Over 50% of U.S. Homeowners are still underwater

November 14, 2011 by · Leave a Comment
Filed under: Real Estate News 

Let’s just say it, principle write-down is the only way forward for a housing recovery.  The amount of the loans are just not in-line with what the houses are worth.  We are going to continue to see more foreclosures and REOs as long as we keep these mortgages at such a high book value.  The main opposition to reducing principle, is that many banks will be forced to take write-downs and that would means the banks would need to raise capital.  Some of these financial institutions, might not be able to raise the amount of capital needed.  In that scenario, they would need to be either broken up or fail.

That is the reason why the most logical choice is the least attractive political option.  We need to learn that the pain is usually the first step in a recovery and the longer you put it off the more pain that accumulates.  The refinance programs can work if you think house prices are near stable levels and your mortgage was written near this level.  If not, who cares if you have a 1% mortgage on a house over-priced by 50%?  This is the path forward and when you start hearing the drumbeat for this course of action, then you know at least this problem is finally being tackled in a sustainable manner.

CNBC (Diana Olick) – Home prices are highly seasonal, due to the different mix of homes that sell at different times of the year, but the latest reading for September shows home prices are under added pressure now; this is not just due to the high concentration of distressed properties on the market.

Prices fell 1.1% month to month, according to CoreLogic, both in seasonally adjusted and unadjusted terms.

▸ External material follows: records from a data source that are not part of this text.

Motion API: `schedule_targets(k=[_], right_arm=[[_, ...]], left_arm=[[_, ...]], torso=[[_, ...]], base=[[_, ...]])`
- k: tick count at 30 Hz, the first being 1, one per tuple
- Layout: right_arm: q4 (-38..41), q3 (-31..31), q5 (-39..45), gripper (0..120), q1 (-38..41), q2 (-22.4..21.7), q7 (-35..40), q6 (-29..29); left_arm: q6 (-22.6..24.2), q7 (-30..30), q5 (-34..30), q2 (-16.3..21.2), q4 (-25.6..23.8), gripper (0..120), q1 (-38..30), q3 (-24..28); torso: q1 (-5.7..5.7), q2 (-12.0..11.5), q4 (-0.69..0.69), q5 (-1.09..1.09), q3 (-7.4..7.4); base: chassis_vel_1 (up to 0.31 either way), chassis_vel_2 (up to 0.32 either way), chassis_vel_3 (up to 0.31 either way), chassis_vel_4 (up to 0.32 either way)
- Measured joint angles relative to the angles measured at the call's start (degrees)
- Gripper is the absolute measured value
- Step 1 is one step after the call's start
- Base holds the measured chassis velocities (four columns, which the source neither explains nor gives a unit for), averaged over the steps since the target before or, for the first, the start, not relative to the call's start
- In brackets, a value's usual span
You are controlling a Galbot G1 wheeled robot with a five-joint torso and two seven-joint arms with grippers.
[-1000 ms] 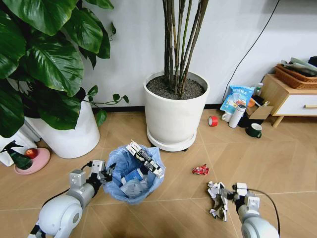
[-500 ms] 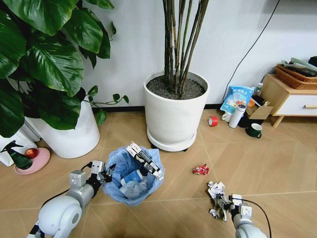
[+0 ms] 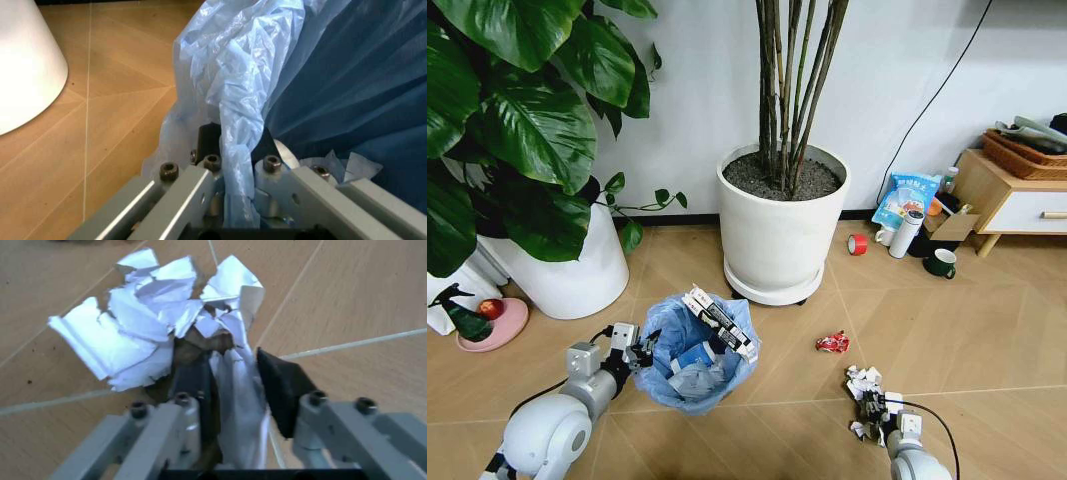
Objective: Pick up the trash bin and place the garbage on the floor into it.
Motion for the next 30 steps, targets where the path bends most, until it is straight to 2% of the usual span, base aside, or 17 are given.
schedule_targets(k=[6,16,20,21,24,26,29,30], right_arm=[[0.0,0.26,0.75,0,0.2,0.26,-0.43,0.04],[4.06,1.51,0.59,0,-0.36,0.15,0.33,0.48],[12.61,2.77,1.07,0,-2.67,-2.02,0.0,0.79],[12.61,2.77,1.07,0,-2.67,-2.02,0.0,0.79],[24.82,2.99,4.38,0,-5.54,-6.24,-0.87,0.01],[27.02,2.98,5.43,0,-5.97,-7.3,-1.04,-0.24],[35.56,2.51,9.38,0,-6.97,-12.24,-1.56,-1.09],[35.56,2.51,9.38,0,-6.97,-12.24,-1.56,-1.09]], left_arm=[[0.04,-0.31,0.03,-0.28,-0.13,0,0.17,0.01],[0.05,-0.37,-0.03,-0.25,-0.93,0,0.41,-0.56],[0.08,-0.39,-0.07,-0.13,-1.01,0,0.51,-0.48],[0.08,-0.39,-0.07,-0.13,-1.01,0,0.51,-0.48],[0.26,-0.4,-0.19,0.24,-0.3,0,-0.04,0.3],[0.4,-0.4,-0.31,0.39,-0.05,0,-0.3,0.57],[0.8,-0.68,-1.14,1.05,1.07,0,-1.56,1.66],[0.8,-0.68,-1.14,1.05,1.07,0,-1.56,1.66]], torso=[[0.0,0.0,0.0,0.0,0.0],[0.0,0.0,0.0,0.01,0.0],[0.0,0.0,0.0,-0.01,0.0],[0.0,0.0,0.0,-0.01,0.0],[0.0,0.0,0.0,-0.02,0.0],[0.0,0.0,0.0,-0.01,0.0],[0.0,0.0,-0.01,0.0,0.0],[0.0,0.0,-0.01,0.0,0.0]], base=[[0.0,0.0,0.0,0.0],[0.0,0.0,0.0,0.0],[0.0,0.0,0.0,0.0],[0.0,0.0,0.0,0.0],[0.0,0.0,0.0,0.0],[0.0,0.0,0.0,0.0],[0.0,0.0,0.0,0.0],[0.0,0.0,0.0,0.0]])
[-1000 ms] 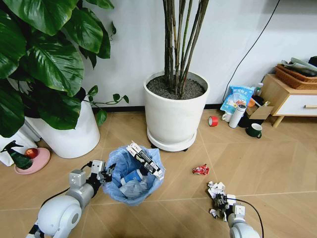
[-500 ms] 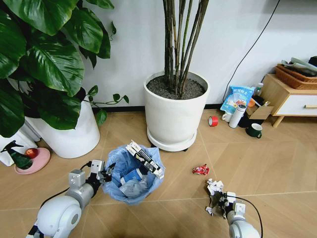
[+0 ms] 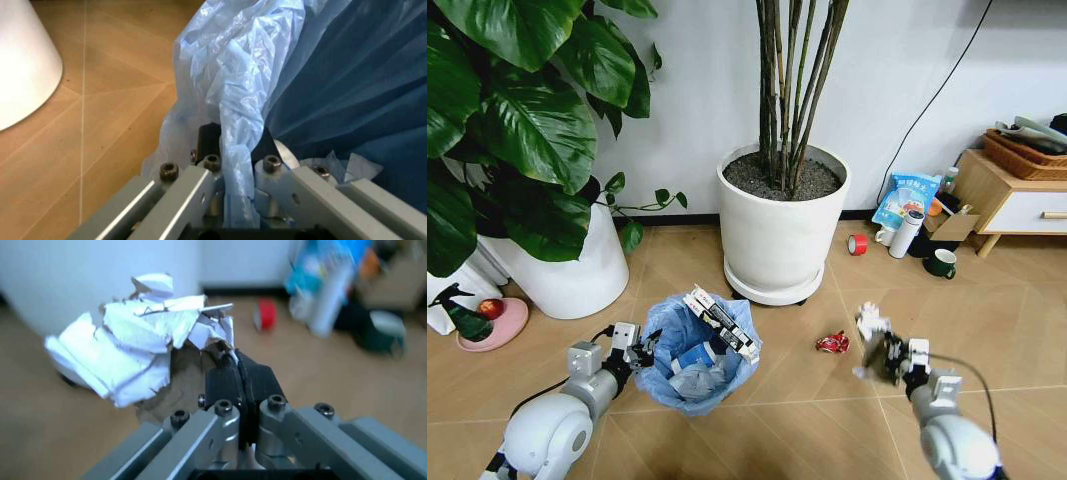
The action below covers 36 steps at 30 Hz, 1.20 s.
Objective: Pick up the trash bin and place the garbage on the floor into it.
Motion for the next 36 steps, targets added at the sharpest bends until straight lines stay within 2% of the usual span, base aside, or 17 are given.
schedule_targets(k=[4,5,8,13,22,36], right_arm=[[9.11,-4.77,4.12,0,0.94,-7.7,-0.58,-0.92],[9.11,-4.77,4.12,0,0.94,-7.7,-0.58,-0.92],[12.63,-11.15,6.17,0,4.14,-11.61,-0.59,-1.71],[15.27,-17.68,7.65,0,6.29,-14.29,-0.52,-1.75],[16.27,-24.81,8.18,0,9.39,-14.83,-1.72,0.2],[14.88,-30.37,7.19,0,12.43,-15.39,-2.58,1.02]], left_arm=[[1.51,-1.83,-4.38,1.11,0.25,0,-1.09,0.94],[1.51,-1.83,-4.38,1.11,0.25,0,-1.09,0.94],[2.29,-2.66,-5.88,1.69,0.18,0,-1.59,1.13],[2.62,-3.16,-7.08,2.23,1.48,0,-3.85,2.82],[2.72,-3.24,-6.91,1.78,3.27,0,-6.06,5.9],[2.72,-3.45,-6.8,1.13,4.2,0,-9.08,8.38]], torso=[[0.0,0.0,-0.01,0.01,0.0],[0.0,0.0,-0.01,0.01,0.0],[0.0,0.0,0.04,0.0,0.0],[0.0,0.0,0.01,0.0,0.0],[0.0,0.0,0.01,0.01,0.0],[0.0,0.0,0.0,0.01,0.0]], base=[[0.0,0.0,0.0,0.0],[0.0,0.0,0.0,0.0],[0.0,0.0,0.0,0.0],[0.0,0.0,0.0,0.0],[0.0,0.0,0.0,0.0],[0.0,0.0,0.0,0.0]])
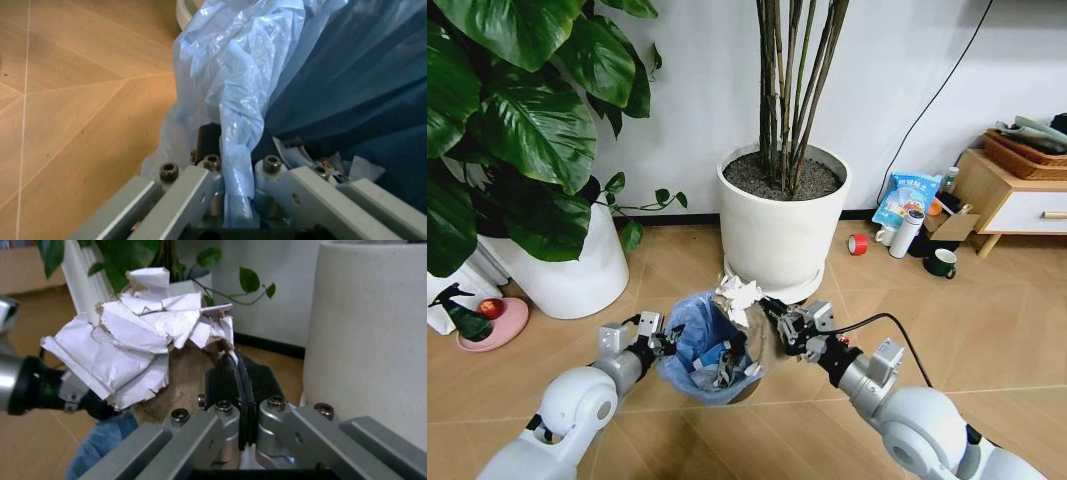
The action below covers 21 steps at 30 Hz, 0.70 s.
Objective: Pick up the trash bin and place the garbage on the floor into it.
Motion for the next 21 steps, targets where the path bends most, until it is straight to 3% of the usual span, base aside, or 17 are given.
schedule_targets(k=[4,8,12,17,21], right_arm=[[-0.52,-0.06,-0.76,4,0.34,0.14,1.05,-0.35],[-0.53,-0.06,-0.85,16,0.81,0.13,1.38,-0.55],[-0.57,-0.09,-0.88,38,1.05,0.14,1.52,-0.64],[-0.57,-0.07,-0.89,52,1.04,0.14,1.52,-0.66],[-1.03,-0.04,-0.89,70,1.56,0.19,1.53,-0.65]], left_arm=[[0.0,0.08,0.05,0.09,-0.26,0,0.73,-0.61],[0.0,0.16,0.07,0.2,-0.31,0,0.84,-0.88],[0.0,0.22,0.1,0.11,-0.26,0,0.51,-0.8],[0.0,0.31,0.19,0.02,-0.15,0,0.5,-0.67],[0.0,0.41,0.24,0.03,-0.13,0,0.49,-0.64]], torso=[[0.0,0.0,0.01,0.0,0.0],[0.0,0.0,0.01,0.0,0.0],[0.0,0.0,0.0,0.0,0.0],[0.0,0.0,0.0,0.0,0.0],[0.0,0.0,0.0,0.0,0.0]], base=[[0.0,0.0,0.0,0.0],[0.0,0.0,0.0,0.0],[0.0,0.0,0.0,0.0],[0.0,0.0,0.0,0.0],[0.0,0.0,0.0,0.0]])
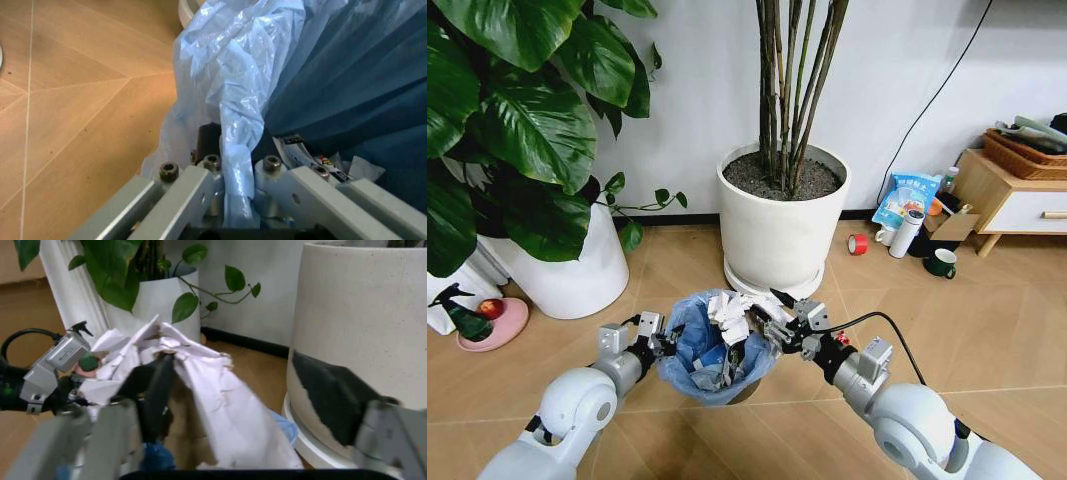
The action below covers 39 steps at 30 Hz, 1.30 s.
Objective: Pick up the trash bin and place the garbage on the floor into it.
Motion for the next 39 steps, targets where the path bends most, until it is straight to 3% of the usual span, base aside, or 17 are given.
schedule_targets(k=[9,25,39], right_arm=[[-1.03,-0.04,0.04,99,1.4,0.21,0.18,0.0],[-3.08,-2.4,-0.05,100,6.45,-0.48,1.68,-1.37],[-3.55,-2.95,-0.59,100,5.16,-1.35,1.94,-1.49]], left_arm=[[-0.01,0.19,0.01,0.1,-0.01,0,0.09,-0.14],[-0.07,0.54,0.37,-0.18,0.02,0,0.5,-0.28],[-0.21,1.38,0.69,-0.24,0.65,0,0.27,-1.29]], torso=[[0.0,0.0,0.0,0.0,0.0],[0.0,0.0,0.0,0.0,0.0],[0.0,0.0,-0.01,0.0,0.0]], base=[[0.0,0.0,0.0,0.0],[0.0,0.0,0.0,0.0],[0.0,0.0,0.0,0.0]])
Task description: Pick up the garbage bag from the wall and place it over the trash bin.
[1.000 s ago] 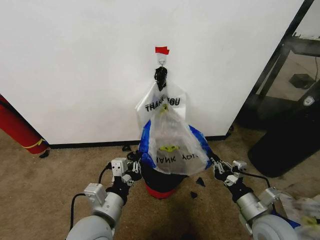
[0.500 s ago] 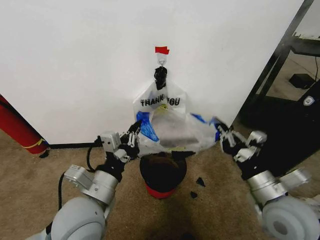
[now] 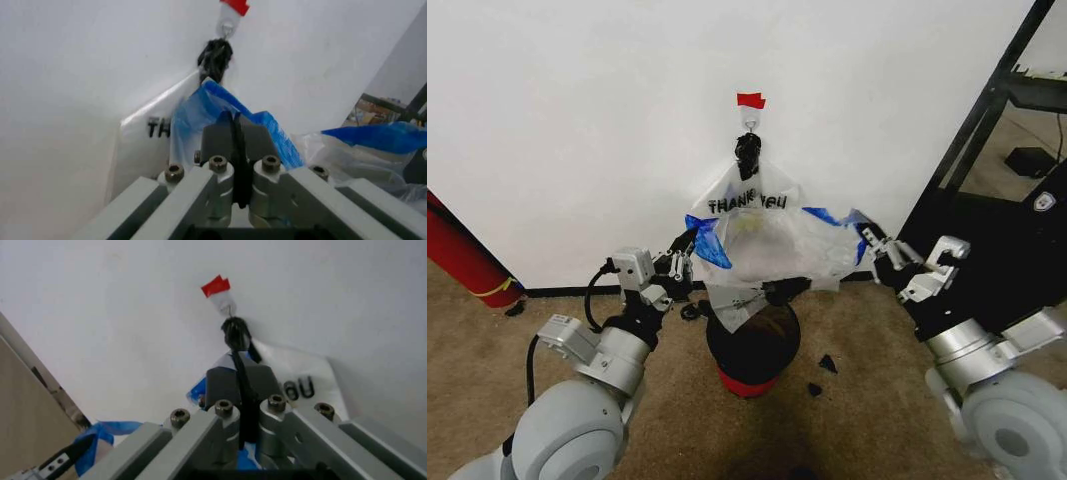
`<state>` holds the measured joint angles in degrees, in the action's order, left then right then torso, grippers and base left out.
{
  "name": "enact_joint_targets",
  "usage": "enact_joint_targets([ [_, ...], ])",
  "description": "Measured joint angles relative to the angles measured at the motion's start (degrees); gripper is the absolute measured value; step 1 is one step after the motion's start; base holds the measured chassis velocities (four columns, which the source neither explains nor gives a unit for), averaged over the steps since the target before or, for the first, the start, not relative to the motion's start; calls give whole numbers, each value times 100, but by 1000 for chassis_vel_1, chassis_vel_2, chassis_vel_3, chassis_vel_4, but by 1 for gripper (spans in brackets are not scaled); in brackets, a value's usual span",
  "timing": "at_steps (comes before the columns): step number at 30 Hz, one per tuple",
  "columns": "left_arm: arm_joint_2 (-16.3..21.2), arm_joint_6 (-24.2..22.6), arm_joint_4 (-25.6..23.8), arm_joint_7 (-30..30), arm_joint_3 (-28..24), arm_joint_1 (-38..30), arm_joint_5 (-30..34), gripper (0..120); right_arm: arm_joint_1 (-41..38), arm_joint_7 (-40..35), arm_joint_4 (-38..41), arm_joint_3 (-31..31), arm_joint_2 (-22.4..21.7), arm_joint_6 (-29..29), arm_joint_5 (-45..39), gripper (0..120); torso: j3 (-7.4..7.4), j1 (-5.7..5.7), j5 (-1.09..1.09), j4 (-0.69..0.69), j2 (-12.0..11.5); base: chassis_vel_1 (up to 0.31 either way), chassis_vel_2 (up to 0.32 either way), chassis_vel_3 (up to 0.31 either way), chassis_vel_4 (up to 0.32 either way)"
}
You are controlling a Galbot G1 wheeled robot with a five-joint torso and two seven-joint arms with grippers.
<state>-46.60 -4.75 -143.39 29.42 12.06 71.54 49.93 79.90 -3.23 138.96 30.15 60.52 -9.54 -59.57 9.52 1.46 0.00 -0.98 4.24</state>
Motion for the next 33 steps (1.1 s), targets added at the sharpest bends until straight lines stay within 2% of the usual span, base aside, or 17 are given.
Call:
enact_joint_targets([
  [5, -114, 45, 148, 8, -87, 39, -62, 0, -99, 9, -339, -556, 283, 37, 329, 0, 0, 0, -1, -1, 0, 0, 0, 0, 0],
  [9, -311, 23, 480, 80, -219, 6, 4, 0, -305, -84, -984, -1158, 615, 77, 665, 0, 0, 0, 0, 0, 0, 0, 0, 0, 0],
  [12, -465, 7, 701, 131, -292, 65, 81, 0, -411, -117, -1335, -1340, 732, 126, 836, 0, 0, 0, 0, 0, 0, 0, 0, 0, 0],
  [14, -505, 10, 761, 132, -311, 85, 86, 0, -426, -119, -1396, -1357, 740, 142, 855, 0, 0, 0, 0, 1, 0, 0, 0, 0, 0],
  [20, -998, 59, 1103, 172, -517, 290, -38, 0, -265, -78, -1567, -1164, 683, 268, 1075, 0, 0, 0, 0, -1, 0, 0, 0, 0, 0],
  [29, -1022, 156, 1065, 103, -620, 265, -154, 0, -62, -12, -1295, -760, 589, 306, 1030, 0, -1, 0, 1, -1, 0, 0, 0, 0, 0],
  [33, -1187, 398, 1479, 15, -663, 392, -316, 0, 121, 155, -1693, -1004, 859, 568, 1542, 0, -1, 0, 1, 0, 0, 0, 0, 0, 0],
])
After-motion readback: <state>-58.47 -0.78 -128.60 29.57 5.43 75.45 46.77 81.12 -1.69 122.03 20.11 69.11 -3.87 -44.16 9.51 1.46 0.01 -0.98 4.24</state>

This is the second consecutive month of monthly drops, as we head into the slower fall season.

The more concerning aspect of the report is that while home prices including foreclosures and short sales fell 4.1 percent from September of 2010, they still fell 1.1 percent when you exclude distressed sales.  That has not been the case in previous months.  “The acceleration in the rate at which the CoreLogic house price index is falling reflects the slowing in the pace of job creation and wider economic growth earlier this year,” says Paul Diggle of Capital Economics.

While the unemployment picture has weighed heavily on home prices all year, the new uptick in foreclosure starts will likely have a more drastic effect. Foreclosure start rates on severely delinquent loans have increased to over 10 percent a month in the private-label RMBS (residential mortgage backed securities) sector, according to Fitch, which is now estimating another 10 percent decline in home prices before they fully stabilize.